Exercise aim:
Scan the entries for "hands". Every line that holds it is to be copied.
(Dataset)
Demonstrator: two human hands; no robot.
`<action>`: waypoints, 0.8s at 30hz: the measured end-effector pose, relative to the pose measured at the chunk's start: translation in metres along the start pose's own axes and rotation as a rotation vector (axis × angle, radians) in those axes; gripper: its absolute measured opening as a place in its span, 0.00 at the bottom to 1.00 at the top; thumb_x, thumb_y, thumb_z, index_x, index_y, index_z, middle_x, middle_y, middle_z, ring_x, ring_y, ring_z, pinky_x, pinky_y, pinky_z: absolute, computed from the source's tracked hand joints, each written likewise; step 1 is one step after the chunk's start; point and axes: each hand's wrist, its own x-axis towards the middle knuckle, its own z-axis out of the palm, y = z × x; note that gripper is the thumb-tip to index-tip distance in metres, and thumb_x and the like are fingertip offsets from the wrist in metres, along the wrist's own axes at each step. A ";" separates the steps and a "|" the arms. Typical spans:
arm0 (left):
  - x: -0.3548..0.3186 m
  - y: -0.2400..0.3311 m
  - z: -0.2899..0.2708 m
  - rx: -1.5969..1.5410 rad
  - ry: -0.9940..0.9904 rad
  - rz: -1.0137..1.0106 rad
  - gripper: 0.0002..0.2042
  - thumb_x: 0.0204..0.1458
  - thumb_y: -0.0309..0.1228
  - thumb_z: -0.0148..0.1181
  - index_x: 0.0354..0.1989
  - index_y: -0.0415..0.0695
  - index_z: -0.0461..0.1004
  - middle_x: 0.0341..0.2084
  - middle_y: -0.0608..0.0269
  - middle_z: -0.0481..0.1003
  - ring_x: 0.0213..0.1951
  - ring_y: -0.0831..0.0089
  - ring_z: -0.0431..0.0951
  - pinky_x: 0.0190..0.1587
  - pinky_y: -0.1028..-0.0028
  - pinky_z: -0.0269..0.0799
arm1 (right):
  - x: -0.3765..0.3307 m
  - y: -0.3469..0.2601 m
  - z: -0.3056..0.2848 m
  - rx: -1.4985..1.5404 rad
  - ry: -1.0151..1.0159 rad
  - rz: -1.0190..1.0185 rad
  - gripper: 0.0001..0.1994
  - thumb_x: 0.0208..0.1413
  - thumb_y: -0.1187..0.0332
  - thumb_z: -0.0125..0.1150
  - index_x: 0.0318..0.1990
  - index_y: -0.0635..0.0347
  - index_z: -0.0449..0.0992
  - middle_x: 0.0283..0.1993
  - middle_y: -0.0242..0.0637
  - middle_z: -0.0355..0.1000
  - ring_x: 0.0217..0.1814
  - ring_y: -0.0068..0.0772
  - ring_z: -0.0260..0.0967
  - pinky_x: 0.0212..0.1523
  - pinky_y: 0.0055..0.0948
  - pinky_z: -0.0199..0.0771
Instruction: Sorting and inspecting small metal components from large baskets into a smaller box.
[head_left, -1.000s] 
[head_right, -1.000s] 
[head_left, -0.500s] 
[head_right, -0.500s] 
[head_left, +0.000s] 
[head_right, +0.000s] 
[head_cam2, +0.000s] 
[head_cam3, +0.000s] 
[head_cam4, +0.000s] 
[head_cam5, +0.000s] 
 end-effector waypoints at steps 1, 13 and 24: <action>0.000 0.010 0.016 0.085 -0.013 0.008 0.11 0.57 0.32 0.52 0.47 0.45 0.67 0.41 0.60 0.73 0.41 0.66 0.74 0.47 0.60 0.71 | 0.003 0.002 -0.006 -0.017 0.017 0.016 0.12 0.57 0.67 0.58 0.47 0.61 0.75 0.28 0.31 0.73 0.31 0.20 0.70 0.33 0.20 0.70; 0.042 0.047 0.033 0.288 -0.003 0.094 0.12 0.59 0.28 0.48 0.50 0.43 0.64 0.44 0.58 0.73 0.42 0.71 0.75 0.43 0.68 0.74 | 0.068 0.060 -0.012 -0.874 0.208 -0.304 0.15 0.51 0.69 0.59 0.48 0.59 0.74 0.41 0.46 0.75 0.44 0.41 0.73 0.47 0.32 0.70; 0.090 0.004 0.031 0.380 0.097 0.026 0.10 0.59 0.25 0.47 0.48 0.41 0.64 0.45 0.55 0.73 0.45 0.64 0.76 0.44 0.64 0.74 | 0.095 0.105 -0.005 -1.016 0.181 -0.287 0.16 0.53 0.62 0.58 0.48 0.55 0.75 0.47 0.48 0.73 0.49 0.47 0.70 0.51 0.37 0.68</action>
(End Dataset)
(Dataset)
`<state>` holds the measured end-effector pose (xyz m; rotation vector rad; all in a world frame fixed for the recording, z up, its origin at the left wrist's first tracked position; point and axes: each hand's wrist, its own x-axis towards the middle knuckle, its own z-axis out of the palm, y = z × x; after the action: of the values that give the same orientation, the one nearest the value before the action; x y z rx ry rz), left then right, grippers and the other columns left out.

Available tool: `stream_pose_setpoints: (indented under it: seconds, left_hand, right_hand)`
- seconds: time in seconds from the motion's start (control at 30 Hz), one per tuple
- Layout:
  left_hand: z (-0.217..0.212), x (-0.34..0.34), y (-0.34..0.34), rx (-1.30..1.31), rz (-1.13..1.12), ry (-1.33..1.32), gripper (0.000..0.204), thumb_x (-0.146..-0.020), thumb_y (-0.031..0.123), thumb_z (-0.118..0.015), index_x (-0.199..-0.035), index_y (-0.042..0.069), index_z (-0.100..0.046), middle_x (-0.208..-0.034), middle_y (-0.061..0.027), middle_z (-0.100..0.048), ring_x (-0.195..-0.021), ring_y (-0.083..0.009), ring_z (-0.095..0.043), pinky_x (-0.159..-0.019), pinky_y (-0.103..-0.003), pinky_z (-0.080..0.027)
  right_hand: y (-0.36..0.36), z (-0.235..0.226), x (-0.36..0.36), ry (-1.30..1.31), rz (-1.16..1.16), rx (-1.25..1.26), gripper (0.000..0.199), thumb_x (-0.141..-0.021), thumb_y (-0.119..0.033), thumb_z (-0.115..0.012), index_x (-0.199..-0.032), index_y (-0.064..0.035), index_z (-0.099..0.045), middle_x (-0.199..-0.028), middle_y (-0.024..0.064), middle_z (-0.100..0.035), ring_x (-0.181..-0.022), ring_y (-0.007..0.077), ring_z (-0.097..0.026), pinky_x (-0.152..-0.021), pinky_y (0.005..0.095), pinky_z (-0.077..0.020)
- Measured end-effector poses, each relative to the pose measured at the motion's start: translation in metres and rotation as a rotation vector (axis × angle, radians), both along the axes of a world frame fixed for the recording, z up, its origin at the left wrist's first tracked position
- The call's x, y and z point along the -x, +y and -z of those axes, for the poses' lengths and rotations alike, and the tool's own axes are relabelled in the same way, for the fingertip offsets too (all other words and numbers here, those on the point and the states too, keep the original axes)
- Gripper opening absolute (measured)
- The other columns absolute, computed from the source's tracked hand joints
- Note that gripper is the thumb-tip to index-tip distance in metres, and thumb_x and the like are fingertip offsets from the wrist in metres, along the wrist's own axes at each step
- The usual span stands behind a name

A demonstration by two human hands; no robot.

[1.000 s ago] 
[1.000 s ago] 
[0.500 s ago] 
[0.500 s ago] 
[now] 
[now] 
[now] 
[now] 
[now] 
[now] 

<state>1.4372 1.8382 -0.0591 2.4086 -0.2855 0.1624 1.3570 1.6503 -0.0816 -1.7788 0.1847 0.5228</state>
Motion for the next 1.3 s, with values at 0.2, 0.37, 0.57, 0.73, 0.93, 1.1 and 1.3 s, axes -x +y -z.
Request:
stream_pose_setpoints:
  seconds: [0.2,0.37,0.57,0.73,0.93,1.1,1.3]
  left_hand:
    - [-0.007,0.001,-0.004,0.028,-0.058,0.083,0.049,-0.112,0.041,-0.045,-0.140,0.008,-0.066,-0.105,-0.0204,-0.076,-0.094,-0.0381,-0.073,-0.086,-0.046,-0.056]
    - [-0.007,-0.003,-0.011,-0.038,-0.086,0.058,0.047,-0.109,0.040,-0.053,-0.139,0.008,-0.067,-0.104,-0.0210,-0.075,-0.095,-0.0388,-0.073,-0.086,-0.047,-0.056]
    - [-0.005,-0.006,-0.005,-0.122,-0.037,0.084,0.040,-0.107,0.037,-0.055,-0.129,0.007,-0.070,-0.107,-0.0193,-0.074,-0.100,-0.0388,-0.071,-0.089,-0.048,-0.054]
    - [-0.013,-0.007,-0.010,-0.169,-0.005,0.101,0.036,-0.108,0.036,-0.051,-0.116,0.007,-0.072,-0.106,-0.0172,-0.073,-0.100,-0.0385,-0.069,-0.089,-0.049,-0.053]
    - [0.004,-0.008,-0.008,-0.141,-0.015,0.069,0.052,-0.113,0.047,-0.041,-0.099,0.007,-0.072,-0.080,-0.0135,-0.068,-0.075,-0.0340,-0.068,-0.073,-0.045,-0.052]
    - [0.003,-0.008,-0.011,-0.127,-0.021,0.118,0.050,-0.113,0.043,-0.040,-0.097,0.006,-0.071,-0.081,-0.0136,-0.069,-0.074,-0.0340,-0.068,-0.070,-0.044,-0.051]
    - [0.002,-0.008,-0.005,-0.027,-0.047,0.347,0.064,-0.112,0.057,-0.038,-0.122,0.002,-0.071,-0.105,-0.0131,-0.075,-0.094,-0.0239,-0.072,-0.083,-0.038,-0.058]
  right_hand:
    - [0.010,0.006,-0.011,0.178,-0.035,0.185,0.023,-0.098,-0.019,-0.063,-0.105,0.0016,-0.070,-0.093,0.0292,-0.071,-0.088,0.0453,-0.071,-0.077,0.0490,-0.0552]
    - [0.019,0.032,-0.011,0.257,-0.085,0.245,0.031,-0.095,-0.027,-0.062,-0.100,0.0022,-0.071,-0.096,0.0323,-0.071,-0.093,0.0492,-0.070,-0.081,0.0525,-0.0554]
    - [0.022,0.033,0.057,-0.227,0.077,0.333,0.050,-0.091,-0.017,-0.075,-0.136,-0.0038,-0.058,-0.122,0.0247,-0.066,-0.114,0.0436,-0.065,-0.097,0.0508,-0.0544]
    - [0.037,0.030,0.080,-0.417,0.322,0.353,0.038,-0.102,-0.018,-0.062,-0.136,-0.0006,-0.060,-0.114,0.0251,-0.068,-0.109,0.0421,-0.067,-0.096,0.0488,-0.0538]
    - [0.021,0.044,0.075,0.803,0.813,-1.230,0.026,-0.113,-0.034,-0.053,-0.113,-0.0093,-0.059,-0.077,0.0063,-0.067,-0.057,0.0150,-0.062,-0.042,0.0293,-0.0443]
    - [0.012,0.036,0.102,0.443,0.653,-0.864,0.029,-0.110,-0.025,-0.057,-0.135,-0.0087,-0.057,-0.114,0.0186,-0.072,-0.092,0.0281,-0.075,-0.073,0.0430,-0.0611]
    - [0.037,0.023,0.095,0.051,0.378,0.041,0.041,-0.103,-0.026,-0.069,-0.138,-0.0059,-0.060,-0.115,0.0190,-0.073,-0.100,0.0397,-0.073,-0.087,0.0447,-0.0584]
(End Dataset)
Answer to the problem:
Demonstrator: two human hands; no robot.
A demonstration by two human hands; no robot.

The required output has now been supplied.